### WHAT THE EXERCISE ASKS
Please report every line of the listing below that has the word "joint" in it.

### DATA SECTION
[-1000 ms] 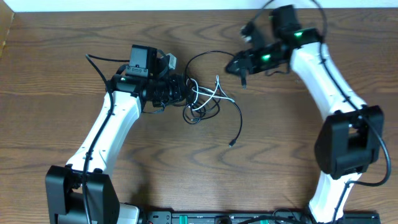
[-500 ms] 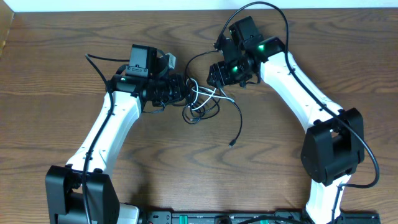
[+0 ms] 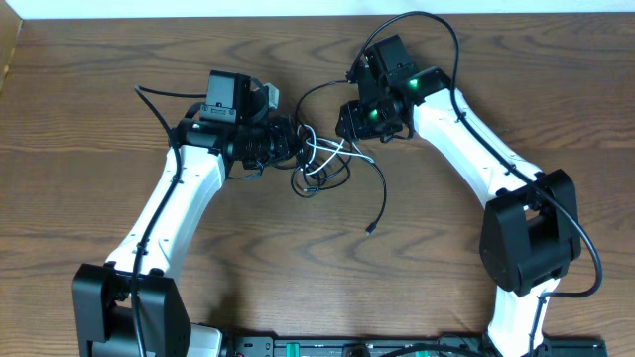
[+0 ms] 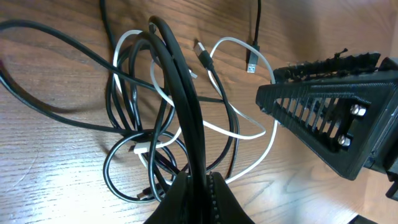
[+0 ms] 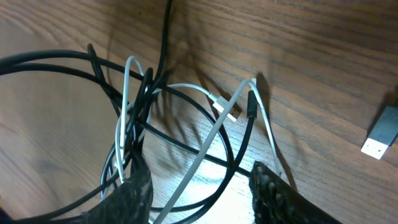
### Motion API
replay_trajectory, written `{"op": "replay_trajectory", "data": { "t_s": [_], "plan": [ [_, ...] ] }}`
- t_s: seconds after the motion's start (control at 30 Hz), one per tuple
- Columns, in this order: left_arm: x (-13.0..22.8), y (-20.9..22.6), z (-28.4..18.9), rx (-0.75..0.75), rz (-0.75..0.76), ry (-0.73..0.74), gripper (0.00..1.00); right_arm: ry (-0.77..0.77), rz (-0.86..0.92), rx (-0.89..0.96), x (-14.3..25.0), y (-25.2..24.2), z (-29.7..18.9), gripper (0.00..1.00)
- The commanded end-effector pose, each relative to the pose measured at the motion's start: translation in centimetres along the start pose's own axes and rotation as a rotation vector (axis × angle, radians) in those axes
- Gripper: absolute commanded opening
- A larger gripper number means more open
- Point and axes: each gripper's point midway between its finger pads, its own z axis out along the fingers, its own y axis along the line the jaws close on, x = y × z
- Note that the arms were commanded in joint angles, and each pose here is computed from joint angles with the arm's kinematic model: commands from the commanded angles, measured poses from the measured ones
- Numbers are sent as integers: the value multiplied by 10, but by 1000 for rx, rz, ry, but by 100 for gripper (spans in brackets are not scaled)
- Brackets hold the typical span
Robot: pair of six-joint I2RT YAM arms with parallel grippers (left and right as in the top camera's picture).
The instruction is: Untangle cables
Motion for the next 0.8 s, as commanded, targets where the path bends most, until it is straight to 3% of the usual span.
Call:
{"op": "replay_trajectory", "data": {
  "t_s": [0.0, 0.23, 0.47, 0.77],
  "plan": [
    [0, 2, -1, -10, -12, -9, 7, 40, 19, 0, 10, 2, 16, 45],
    [0, 2, -1, -11, -12, -9, 7, 42, -5, -11, 12, 13, 21, 33],
    [0, 3, -1, -11, -11, -10, 7, 49, 13, -1, 13, 5, 19, 1],
    [-1, 4, -1, -22, -11, -15, 8, -45, 23, 19, -10, -21, -45, 1]
  ]
}}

### RESULT
- Note that the arms were commanded in joint angles, and each pose here is computed from joint angles with the arm's kinematic model: commands from the commanded angles, measured poses from the measured ones
Robot: pair of six-joint I2RT YAM arms with parallel grippers (left and right as in the top camera's picture).

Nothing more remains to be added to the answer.